- **Supplied material**
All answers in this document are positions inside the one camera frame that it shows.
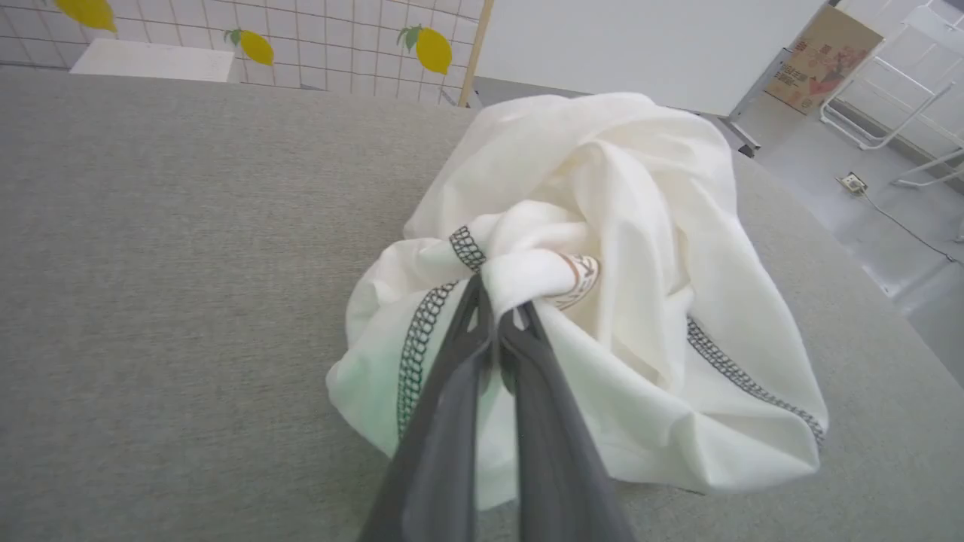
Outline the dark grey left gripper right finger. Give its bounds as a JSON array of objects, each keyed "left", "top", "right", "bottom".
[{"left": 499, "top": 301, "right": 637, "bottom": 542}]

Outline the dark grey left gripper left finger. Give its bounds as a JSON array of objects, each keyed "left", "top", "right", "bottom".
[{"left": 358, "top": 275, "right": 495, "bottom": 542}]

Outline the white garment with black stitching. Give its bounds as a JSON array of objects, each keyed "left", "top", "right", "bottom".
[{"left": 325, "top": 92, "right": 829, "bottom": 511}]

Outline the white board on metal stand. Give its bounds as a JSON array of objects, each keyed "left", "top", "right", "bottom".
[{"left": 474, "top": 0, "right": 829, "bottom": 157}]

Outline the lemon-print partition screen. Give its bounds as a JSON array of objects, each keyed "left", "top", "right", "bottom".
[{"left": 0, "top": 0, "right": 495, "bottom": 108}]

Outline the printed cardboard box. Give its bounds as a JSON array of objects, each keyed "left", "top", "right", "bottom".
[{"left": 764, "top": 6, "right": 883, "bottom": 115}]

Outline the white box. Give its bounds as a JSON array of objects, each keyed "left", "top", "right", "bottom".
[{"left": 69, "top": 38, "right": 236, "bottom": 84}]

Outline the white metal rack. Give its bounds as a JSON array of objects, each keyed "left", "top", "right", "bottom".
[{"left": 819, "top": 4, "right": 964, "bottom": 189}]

--

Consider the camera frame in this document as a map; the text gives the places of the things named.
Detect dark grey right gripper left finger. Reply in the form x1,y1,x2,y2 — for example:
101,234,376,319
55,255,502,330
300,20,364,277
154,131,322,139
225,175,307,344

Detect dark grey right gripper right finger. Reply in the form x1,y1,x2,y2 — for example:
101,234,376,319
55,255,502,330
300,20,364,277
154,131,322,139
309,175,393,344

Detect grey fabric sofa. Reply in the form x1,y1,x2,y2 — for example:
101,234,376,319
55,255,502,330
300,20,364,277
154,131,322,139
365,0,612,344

- **Task details**
The word to find is "Detect". Copy every line of the records that holds it.

- **Answer to the exercise**
Detect dark grey right gripper left finger. Reply in the form x1,y1,x2,y2 — for example:
Detect dark grey right gripper right finger. Reply in the form x1,y1,x2,y2 — for example:
Detect grey fabric sofa. Reply in the form x1,y1,x2,y2 — for example:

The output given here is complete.